Lecturer: Jane YOU Note Author: Zhen Tong
After we have the basic knowledge of Entity-Relationship Model, this week, let’s go deeper into ER design tips.
First of all let’s take this example, and see why we need the first thing we are caring about Specialization.
Overlapping Specialization: In an overlapping specialization scenario, entities can belong to multiple specialized sub-groups simultaneously. Consider an entity set "Person" and two sub-groupings "Employee" and "Student." In this case, a person can be both an employee and a student at the same time, which is why it's considered overlapping specialization.
Person (Higher-level entity set):
Attributes: Name, Date of Birth, Address, Phone Number
Employee (Lower-level entity set):
Attributes: Employee ID, Job Title, Salary
Relationships: Works_For (relating to a department)
Student (Lower-level entity set):
Attributes: Student ID, Major, GPA
Relationships: Enrolled_In (relating to courses)
In this example, a person can be a student and an employee at the same time, as some individuals work part-time while pursuing their studies.
Disjoint Specialization:
Let’s assume in this problem the secretary can’t be an instructor(which is a common case because they only study management🥱). In a disjoint specialization scenario, entities can belong to only one specialized sub-group. Consider an entity set "Employee" and two sub-groupings "Instructor" and "Secretary." In this case, a person can be either an instructor or a secretary, but not both, which is why it's considered a disjoint specialization.
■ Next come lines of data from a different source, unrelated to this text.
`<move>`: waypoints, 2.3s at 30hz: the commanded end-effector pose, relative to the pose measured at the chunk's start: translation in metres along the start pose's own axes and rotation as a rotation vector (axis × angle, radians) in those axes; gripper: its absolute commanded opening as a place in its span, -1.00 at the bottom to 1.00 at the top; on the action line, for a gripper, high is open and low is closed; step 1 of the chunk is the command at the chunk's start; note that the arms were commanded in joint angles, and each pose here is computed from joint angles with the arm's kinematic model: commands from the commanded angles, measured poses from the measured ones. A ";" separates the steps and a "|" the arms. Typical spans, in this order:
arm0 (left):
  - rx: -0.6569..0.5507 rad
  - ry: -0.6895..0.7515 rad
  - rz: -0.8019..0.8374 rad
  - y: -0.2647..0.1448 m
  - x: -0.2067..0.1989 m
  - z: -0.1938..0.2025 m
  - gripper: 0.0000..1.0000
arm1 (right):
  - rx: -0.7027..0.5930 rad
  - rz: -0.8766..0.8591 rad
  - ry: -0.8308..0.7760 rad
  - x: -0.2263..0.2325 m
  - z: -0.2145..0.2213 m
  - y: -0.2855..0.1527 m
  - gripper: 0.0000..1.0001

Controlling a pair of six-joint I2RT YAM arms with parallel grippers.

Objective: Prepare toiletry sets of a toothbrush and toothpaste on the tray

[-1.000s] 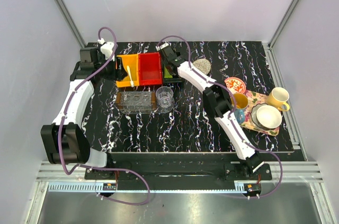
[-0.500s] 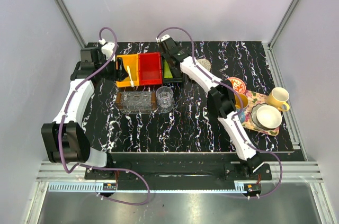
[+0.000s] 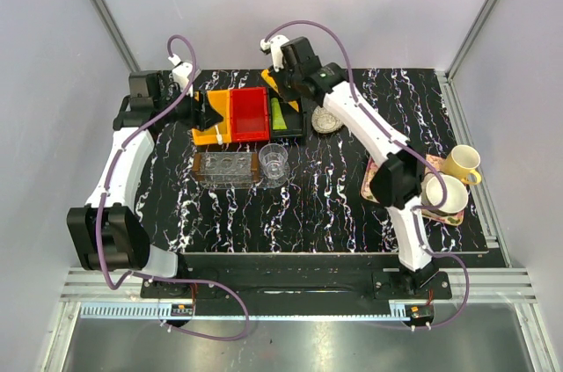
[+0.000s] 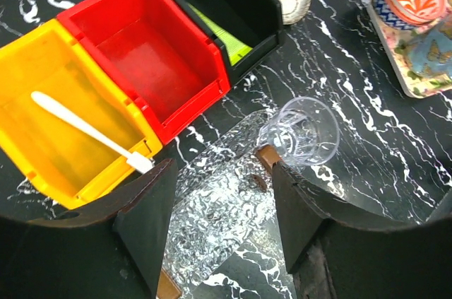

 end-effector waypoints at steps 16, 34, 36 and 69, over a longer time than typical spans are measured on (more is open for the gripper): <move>-0.059 0.508 0.264 -0.027 -0.104 -0.019 0.49 | -0.210 -0.663 -0.099 0.085 -0.013 -0.133 -0.74; 0.059 0.901 0.196 -0.009 -0.135 0.017 0.64 | -0.176 -0.891 -0.070 0.111 -0.001 -0.157 -0.75; 0.081 0.929 0.178 -0.005 -0.134 0.020 0.64 | -0.171 -0.905 -0.065 0.112 0.000 -0.157 -0.75; 0.210 1.096 0.106 0.028 -0.126 0.058 -0.68 | -0.134 -0.964 -0.038 0.120 0.006 -0.153 -0.74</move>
Point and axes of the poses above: each gripper's point midway between its finger pads, its own y axis out along the fingers, its own x axis along the line the jaws close on, z = x × y, the point moved 3 cm from there along -y, back along the fingers, and after that the axes turned 15 degrees about -y, right-handed, at the moved point
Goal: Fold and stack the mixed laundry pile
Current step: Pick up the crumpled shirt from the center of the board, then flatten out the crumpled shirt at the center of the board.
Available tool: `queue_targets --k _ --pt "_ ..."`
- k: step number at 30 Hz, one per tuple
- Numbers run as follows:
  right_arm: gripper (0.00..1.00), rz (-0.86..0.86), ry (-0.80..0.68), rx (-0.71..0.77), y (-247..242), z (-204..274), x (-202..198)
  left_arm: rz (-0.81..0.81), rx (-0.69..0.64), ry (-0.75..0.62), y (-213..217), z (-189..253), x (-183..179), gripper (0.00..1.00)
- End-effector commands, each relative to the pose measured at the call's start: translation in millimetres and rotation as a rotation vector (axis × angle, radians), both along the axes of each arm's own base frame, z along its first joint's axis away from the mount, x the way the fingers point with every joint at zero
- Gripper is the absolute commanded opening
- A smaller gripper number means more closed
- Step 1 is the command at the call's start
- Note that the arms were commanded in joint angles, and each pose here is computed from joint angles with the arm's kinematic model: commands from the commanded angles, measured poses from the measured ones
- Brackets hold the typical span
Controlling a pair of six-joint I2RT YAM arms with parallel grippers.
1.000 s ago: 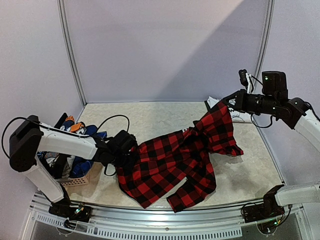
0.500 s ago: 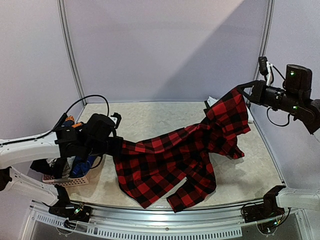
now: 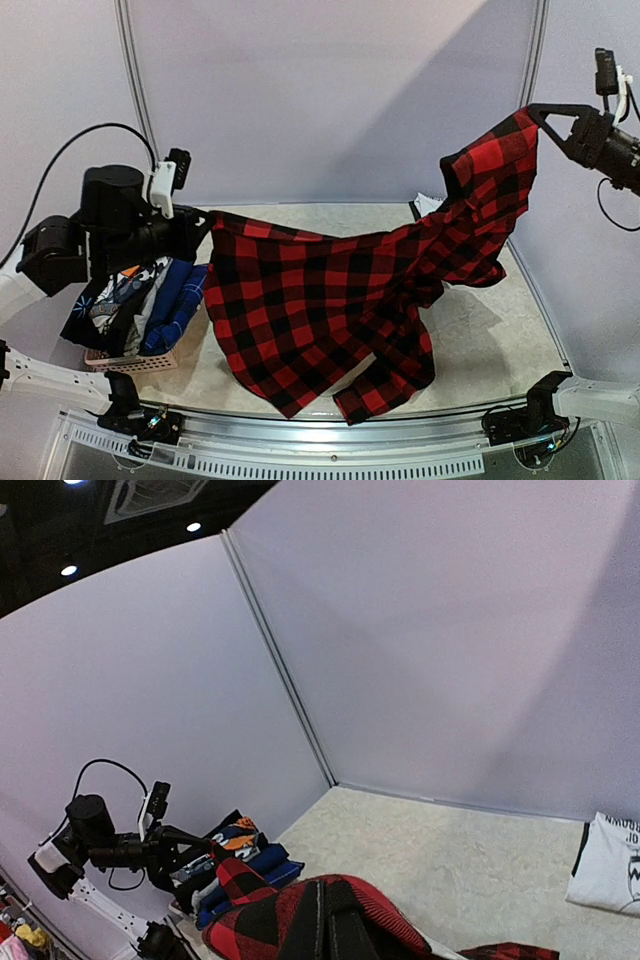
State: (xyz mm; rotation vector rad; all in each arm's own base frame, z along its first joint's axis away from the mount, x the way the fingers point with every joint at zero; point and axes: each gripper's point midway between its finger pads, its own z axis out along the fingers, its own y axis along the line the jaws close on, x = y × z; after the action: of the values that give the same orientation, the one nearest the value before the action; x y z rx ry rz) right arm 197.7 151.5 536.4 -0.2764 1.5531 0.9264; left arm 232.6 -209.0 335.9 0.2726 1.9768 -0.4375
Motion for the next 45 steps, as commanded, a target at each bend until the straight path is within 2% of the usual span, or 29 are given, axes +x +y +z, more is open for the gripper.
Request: queue_targets --k 1,11,15,18,20,23,26,31,37,45 --pt "0.0 0.073 -0.116 0.015 -3 42 -35 -0.075 -0.044 -0.11 0 59 -15 0.0" --pt "0.0 0.059 -0.308 0.059 -29 136 -91 -0.162 -0.138 -0.273 2 160 -30 0.0" --pt "0.0 -0.081 -0.326 0.089 -48 159 -78 -0.131 -0.132 -0.294 9 190 -27 0.0" --pt "0.0 -0.261 -0.252 0.059 -61 147 -32 0.025 -0.037 -0.271 21 191 -5 0.01" --pt "0.0 -0.378 -0.141 -0.016 -60 116 18 0.121 0.052 -0.22 20 173 15 0.02" --pt "0.0 -0.505 0.032 -0.151 -52 54 93 0.155 0.161 -0.083 3 122 51 0.02" --pt "0.0 -0.55 0.168 -0.251 -36 -9 150 0.149 0.176 0.058 -9 65 86 0.02" --pt "0.0 -0.56 0.368 -0.404 -8 -114 223 0.131 0.162 0.313 -15 -41 138 0.02" --pt "0.0 -0.515 0.51 -0.493 16 -202 283 0.161 0.144 0.527 -3 -137 191 0.0" --pt "0.0 -0.469 0.581 -0.496 23 -252 323 0.169 0.103 0.6 1 -179 227 0.0"
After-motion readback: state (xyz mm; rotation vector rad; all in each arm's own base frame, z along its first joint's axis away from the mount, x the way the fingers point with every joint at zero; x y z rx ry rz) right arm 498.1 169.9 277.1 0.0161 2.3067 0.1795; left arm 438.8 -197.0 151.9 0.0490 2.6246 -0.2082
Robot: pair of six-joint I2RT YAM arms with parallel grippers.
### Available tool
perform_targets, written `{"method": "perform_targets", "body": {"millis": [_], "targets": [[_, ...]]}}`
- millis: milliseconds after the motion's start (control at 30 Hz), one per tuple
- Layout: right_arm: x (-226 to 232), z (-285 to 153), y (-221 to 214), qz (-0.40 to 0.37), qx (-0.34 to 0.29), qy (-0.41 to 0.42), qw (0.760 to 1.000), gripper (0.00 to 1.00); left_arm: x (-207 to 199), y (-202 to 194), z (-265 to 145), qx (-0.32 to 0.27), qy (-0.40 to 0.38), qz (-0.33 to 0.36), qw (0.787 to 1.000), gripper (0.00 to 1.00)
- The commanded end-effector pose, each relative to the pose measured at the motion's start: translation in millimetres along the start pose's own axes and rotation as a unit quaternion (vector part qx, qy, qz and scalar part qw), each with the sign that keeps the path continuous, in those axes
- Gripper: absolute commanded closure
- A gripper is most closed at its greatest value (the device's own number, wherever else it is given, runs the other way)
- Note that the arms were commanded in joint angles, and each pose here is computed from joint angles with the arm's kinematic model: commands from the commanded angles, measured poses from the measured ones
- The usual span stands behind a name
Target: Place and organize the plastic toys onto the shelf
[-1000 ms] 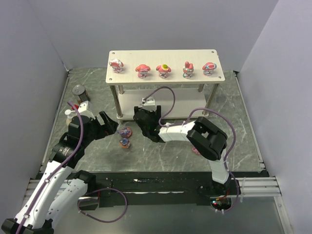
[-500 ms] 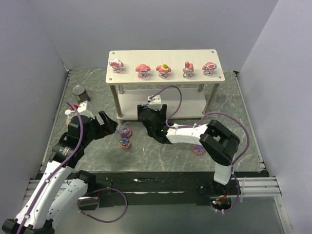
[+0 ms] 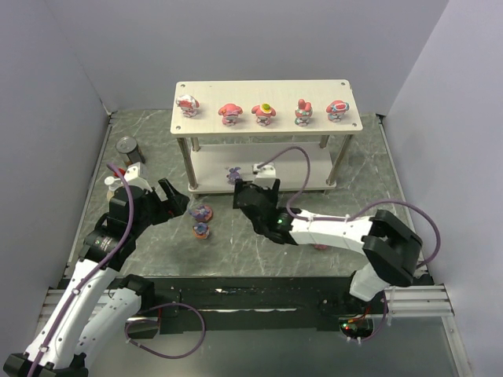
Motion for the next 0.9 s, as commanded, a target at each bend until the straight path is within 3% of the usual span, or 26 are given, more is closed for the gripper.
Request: {"method": "perform_targets", "body": {"millis": [0,67,100,200,267,300,333,533,867], "targets": [[-15.4,-25.6,-12.8,0.034,0.031,0.019,0.999,0.26,-6.1,5.8,-1.8,-0.015,-0.026,0.002,1.0,0.04],[-18.5,-34.1,-22.9,0.02,0.029,0.052,0.998,0.37,-6.1,5.9,-1.8,-0.015,-0.026,0.001,1.0,0.04],[-11.4,-36.6,-21.6,0.03,0.022,0.085,0.996,0.51,-5.9,5.7,-1.2,-0.014,-0.025,0.002,1.0,0.04],[-2.0,-39.7,-31.9,0.02,0.024,0.12,0.992,0.75,-5.9,6.3,-1.1,-0.014,-0.024,0.002,1.0,0.04],[6.2,-33.9,-44.1,0.004,0.036,0.124,0.992,0.83,-5.7,6.3,-0.8,-0.014,-0.024,0.001,1.0,0.04],[11.0,-31.7,-47.8,0.002,0.039,0.127,0.991,0.95,-5.6,6.2,-0.5,-0.013,-0.023,0.001,1.0,0.04],[17.7,-27.8,-47.6,0.012,0.04,0.129,0.991,0.99,-5.4,6.4,-0.4,-0.014,-0.023,0.001,1.0,0.04],[41.7,0.4,-70.6,0.003,0.052,0.113,0.992,1.0,-5.4,6.0,-0.3,-0.012,-0.024,0.001,1.0,0.04],[38.5,38.4,-95.5,-0.046,0.071,0.049,0.995,1.0,-5.8,6.0,-0.3,-0.012,-0.026,0.002,1.0,0.04]]}}
Point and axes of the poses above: each gripper's point midway between its finger pads, its own z axis out along the fingers, its own x axis along the line the jaws close on, y = z × x, the point moved 8 cm from there along -z, back along the fingers, and after that the axes turned 9 degrees about -z, right-handed, at the moved point
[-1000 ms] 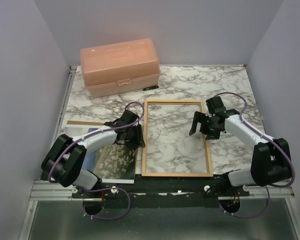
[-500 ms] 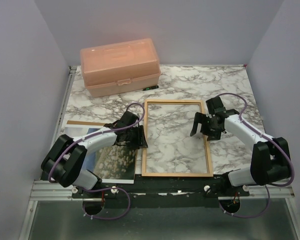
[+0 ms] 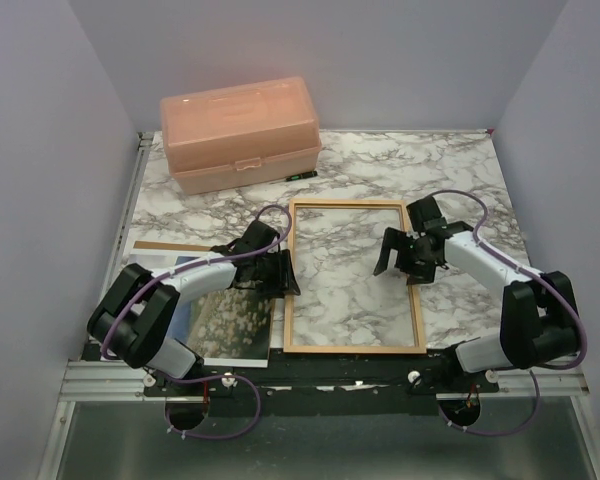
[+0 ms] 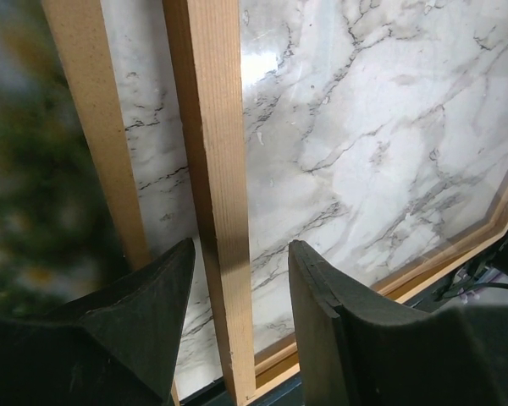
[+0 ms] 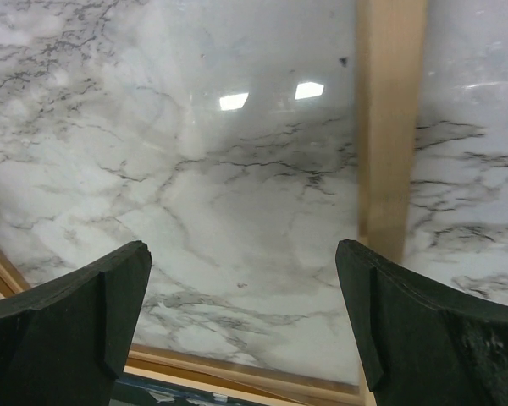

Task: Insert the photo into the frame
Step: Adjust the photo frame item on the photo frame.

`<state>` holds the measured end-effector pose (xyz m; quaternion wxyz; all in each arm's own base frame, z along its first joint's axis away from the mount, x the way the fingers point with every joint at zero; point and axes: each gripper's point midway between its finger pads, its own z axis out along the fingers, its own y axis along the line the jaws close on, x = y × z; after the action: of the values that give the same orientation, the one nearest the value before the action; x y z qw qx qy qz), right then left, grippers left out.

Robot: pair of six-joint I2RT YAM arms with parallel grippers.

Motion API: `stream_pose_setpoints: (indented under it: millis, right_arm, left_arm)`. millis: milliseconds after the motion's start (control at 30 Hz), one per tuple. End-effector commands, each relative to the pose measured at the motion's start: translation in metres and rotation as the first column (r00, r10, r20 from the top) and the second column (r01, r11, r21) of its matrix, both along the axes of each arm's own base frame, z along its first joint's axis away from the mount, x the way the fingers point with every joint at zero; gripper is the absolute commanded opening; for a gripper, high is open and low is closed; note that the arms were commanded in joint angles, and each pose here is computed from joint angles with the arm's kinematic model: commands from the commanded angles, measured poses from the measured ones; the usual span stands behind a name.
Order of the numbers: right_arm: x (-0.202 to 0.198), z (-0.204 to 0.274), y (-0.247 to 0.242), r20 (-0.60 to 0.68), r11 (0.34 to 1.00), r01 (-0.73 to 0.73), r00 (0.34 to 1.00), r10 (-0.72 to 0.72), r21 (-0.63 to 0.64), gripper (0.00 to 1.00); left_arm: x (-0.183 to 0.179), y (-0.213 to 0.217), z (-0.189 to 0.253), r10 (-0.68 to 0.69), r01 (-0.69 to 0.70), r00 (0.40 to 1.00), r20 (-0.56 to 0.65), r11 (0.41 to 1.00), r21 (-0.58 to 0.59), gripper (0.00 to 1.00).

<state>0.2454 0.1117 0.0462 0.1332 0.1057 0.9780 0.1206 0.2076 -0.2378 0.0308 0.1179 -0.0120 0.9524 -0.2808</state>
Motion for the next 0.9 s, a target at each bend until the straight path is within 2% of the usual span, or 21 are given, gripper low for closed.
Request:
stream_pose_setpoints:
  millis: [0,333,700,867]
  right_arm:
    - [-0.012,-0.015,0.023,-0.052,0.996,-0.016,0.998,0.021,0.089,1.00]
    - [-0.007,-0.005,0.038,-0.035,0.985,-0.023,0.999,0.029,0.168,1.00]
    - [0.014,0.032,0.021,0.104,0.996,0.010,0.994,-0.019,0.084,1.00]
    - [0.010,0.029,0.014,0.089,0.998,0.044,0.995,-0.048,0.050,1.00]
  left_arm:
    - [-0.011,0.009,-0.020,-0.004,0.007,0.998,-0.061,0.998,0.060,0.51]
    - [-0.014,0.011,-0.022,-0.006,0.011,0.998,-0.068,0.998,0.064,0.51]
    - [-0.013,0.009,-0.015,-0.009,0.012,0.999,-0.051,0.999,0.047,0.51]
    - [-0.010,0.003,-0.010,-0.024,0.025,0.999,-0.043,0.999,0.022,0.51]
Employee (Higher-level entity set):
Attributes: Employee ID, Job Title, Salary
Relationships: Works_For (relating to a department)
Instructor (Lower-level entity set):
Attributes: Employee ID, Subject Taught, Office Location
Relationships: Teaches (relating to courses)
Secretary (Lower-level entity set):
Attributes: Employee ID, Department, Extension Number
Relationships: Assists (relating to an executive or manager)
Okay, now let’s take over this problem. How do we do?
A very intuitive way is you create a separate database schema for each class (or entity) in the specialization hierarchy. This is the specialization via schemas also known as the "Schema per Class Hierarchy" approach. Here's how it works and its drawbacks:
1. Form a Schema for the Higher-Level Entity:
Create a database schema for the higher-level entity in the specialization hierarchy. This schema includes attributes that are common to all entities in the hierarchy. The primary key for the higher-level entity is typically included in this schema.
schema | attributes |
---|---|
person | ID, name, address |
student | ID, GPA |
employee | ID, salary |
2. Form a Schema for Each Lower-Level Entity Set:
For each lower-level entity in the specialization hierarchy, you create a separate schema. These schemas include the primary key of the higher-level entity and local attributes that are specific to each lower-level entity.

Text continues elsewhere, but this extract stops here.